Add documentation and citations to README.md for methods implemented under statistical_inference/.

mjwillson · WeatherBenchX authors · commit aa39226398e7 · 2025-10-24T09:44:40.000-07:00
This includes some discussion of methods to consider implementing in future.

PiperOrigin-RevId: 823564609
diff --git a/weatherbenchX/statistical_inference/README.md b/weatherbenchX/statistical_inference/README.md
@@ -42,3 +42,73 @@ with further caveats and trade-offs.
 Spatial correlation can be an issue too, although we typically avoid the need
 to account for this by treating spatial locations (on a grid, for example) as
 fixed, and averaging over them before performing any statistical inference.
+
+## Methods implemented
+
+* The standard t-test.
+* The t-test with AR(2) autocorrelation correction from [^1]
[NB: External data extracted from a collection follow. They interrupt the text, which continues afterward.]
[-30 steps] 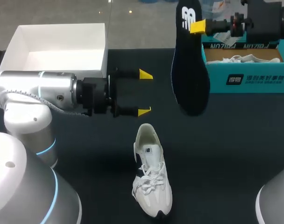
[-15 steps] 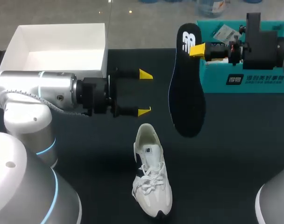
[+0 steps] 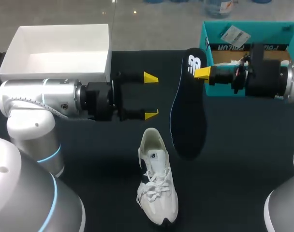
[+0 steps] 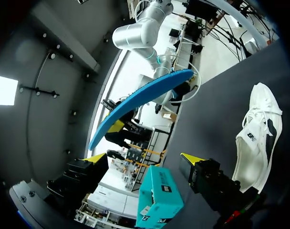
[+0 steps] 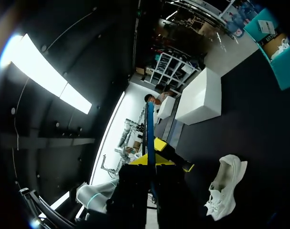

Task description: Take the shoe out of the shoebox, open the shoe tongue, remove and reinsert the insole, then place the shoe into the shoebox

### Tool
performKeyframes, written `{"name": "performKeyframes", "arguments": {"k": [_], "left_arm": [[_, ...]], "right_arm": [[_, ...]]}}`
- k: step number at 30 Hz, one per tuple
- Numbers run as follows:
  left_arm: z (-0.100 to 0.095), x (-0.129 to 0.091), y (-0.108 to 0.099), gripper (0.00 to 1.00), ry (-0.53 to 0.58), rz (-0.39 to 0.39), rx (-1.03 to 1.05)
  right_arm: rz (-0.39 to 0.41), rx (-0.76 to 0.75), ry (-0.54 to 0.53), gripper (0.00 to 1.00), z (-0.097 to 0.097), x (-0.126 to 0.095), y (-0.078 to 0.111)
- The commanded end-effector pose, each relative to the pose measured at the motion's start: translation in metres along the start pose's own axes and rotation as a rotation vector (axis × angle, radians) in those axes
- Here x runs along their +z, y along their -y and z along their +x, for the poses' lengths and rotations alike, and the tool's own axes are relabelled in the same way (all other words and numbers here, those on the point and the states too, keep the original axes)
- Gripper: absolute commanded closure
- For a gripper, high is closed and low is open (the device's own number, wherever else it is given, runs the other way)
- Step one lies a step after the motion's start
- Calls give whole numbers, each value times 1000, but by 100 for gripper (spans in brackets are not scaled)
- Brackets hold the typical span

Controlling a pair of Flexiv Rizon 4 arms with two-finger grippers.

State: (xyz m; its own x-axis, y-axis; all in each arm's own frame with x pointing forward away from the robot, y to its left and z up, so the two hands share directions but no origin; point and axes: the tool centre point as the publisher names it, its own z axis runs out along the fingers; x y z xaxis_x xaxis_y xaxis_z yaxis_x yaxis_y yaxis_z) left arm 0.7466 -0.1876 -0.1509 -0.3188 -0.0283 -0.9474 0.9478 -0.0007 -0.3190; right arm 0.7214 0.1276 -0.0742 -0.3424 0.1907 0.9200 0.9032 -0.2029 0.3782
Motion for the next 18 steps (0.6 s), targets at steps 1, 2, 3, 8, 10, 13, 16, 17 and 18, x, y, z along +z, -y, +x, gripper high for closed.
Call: {"name": "performKeyframes", "arguments": {"k": [1,2,3,8,10,13,16,17,18], "left_arm": [[-1,4,0,0,2,2,37],[-2,4,0,0,1,2,47],[-3,4,1,0,4,5,49],[-10,5,6,0,13,6,110],[-12,5,7,0,19,6,125],[-13,4,9,0,25,7,155],[-13,4,10,0,28,7,169],[-13,4,11,0,30,4,178],[-13,4,11,0,30,1,181]], "right_arm": [[5,11,-5,100,-7,6,0],[9,14,-6,100,-9,6,-1],[17,22,-3,100,-10,6,-1],[48,48,-2,100,-19,9,-5],[66,60,-8,100,-23,14,-7],[92,81,-19,100,-27,24,-11],[122,100,-25,100,-30,34,-13],[127,110,-32,100,-31,37,-13],[135,117,-33,100,-32,40,-13]]}}
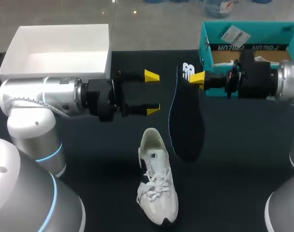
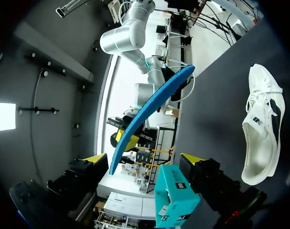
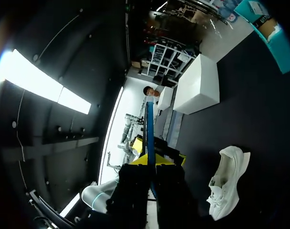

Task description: Take the shoe out of the shoebox, open the shoe tongue, remove and reinsert the insole, then place the shoe into the shoebox

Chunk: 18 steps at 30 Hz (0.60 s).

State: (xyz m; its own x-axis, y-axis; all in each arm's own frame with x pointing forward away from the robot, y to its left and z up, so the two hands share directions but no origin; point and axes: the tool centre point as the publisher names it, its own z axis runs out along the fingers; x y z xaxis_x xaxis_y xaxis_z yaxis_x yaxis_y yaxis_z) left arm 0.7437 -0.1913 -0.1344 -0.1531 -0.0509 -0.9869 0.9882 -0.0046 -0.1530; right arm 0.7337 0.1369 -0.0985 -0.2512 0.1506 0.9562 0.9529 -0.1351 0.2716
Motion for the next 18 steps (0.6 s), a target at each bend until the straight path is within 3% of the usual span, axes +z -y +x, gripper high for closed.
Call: {"name": "performKeyframes", "arguments": {"k": [1,18], "left_arm": [[0,-1,4,0,7,-9,13],[1,2,14,0,-21,-43,131]], "right_arm": [[50,17,-10,100,-7,26,-16],[90,92,51,100,-7,45,-22]]}}
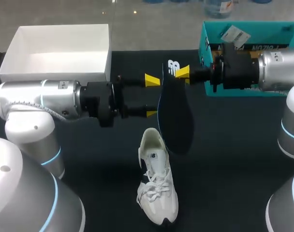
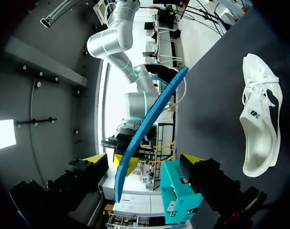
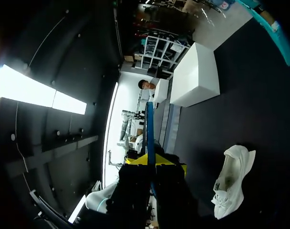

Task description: Take the shoe out of the shoebox, open the shoe tongue, remove and reinsert the insole, then place the shoe into the shoebox

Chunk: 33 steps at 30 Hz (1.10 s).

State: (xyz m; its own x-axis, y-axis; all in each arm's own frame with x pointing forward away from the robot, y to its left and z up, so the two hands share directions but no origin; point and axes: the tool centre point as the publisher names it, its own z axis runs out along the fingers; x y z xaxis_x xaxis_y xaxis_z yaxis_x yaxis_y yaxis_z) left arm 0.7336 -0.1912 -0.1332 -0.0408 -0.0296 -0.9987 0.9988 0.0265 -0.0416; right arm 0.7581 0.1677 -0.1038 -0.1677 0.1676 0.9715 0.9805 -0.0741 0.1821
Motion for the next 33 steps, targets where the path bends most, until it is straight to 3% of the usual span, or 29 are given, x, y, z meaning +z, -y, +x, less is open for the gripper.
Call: {"name": "performKeyframes", "arguments": {"k": [1,13,14,16,19,32,33], "left_arm": [[0,3,5,0,-2,-17,20],[3,12,7,0,-1,-35,41],[4,12,8,5,0,-35,42],[4,13,8,53,3,-35,41],[5,13,9,100,5,-34,42],[7,10,8,100,4,-34,54],[8,10,8,100,4,-33,55]], "right_arm": [[13,10,25,100,0,12,-5],[14,9,4,100,5,27,-7],[13,9,3,100,4,28,-7],[7,9,-1,100,3,28,-7],[-1,11,-6,100,3,29,-5],[1,20,-14,99,0,32,-3],[0,22,-10,77,0,32,-3]]}}
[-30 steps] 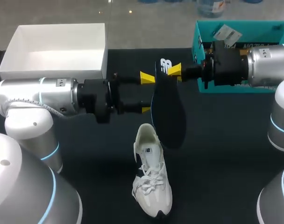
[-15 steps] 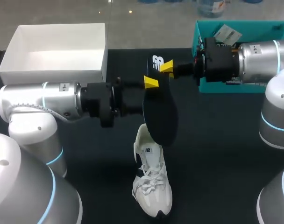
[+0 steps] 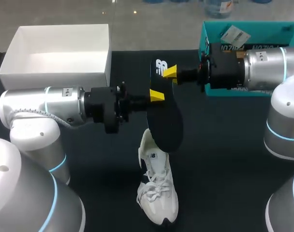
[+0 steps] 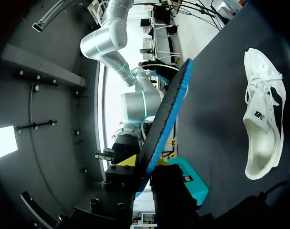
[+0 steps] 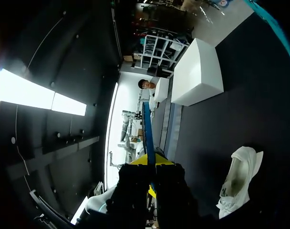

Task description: Take the shoe out of the shoebox, open the shoe tongue, remove and reinsert the insole, then place the shoe into the shoebox

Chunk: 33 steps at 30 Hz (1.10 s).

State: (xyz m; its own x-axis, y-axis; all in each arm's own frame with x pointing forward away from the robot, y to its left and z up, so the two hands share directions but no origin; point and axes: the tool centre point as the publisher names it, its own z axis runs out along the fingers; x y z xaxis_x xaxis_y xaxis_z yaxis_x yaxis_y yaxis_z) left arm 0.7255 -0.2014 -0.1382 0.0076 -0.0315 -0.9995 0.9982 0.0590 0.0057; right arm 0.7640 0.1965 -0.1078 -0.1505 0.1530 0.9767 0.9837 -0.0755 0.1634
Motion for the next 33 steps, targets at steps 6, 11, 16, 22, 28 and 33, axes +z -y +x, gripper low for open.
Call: {"name": "performKeyframes", "arguments": {"k": [6,11,16,22,28,33], "left_arm": [[3,-1,0,100,0,-2,16],[5,-2,-2,100,-17,5,17],[8,-4,-3,100,-38,12,10],[14,-7,-7,100,-62,22,-34],[19,-9,-11,100,-80,16,-65],[19,-8,-11,100,-90,12,-71]], "right_arm": [[-22,-4,17,0,-1,-1,1],[-52,-57,68,0,4,-14,1],[-55,-140,124,0,12,-31,0],[18,-252,278,0,24,-57,-1],[87,-354,484,0,35,-79,-3],[184,-428,665,0,47,-89,-7]]}}
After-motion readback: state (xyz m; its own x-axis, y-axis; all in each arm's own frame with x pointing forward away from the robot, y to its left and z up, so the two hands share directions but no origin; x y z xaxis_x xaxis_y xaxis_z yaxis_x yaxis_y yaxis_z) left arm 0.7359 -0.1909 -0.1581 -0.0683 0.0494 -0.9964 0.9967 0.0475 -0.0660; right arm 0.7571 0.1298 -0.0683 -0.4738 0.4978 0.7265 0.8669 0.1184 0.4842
+* Both the above with delta-method confidence intervals for metrics which are
+  nonlinear functions of the mean statistics.
+* The IID bootstrap.
+* A cluster bootstrap [^3] [^4] which assumes independence only between
+  clusters.
+* The stationary bootstrap of [^5], with optimal block length selection from
+  [^6] [^7] but generalized to support non-linear functions of means of
+  multivariate statistics via a delta-method trick.
+
+## Methods to consider implementing in future
+
+* Diebold-Mariano test [^8] or another of the family of tests based on HAC
+  (Heteroskedasticity and Autocorrelation Consistent) variance estimators, as a
+  a better-studied and more standard alternative to [^1]. These methods also
+  have problems at small sample sizes and/or high degrees of autocorrelation
+  however, and there are a number of choices e.g. of kernel and window length
+  selection method with different trade-offs. [^10] offers a modern review and
+  some practical recommendations.
+* One of the second-order-correct block bootstrap CI methods of [^9] for smooth
+  functions of vector means, either the studentized or the BCa-style intervals.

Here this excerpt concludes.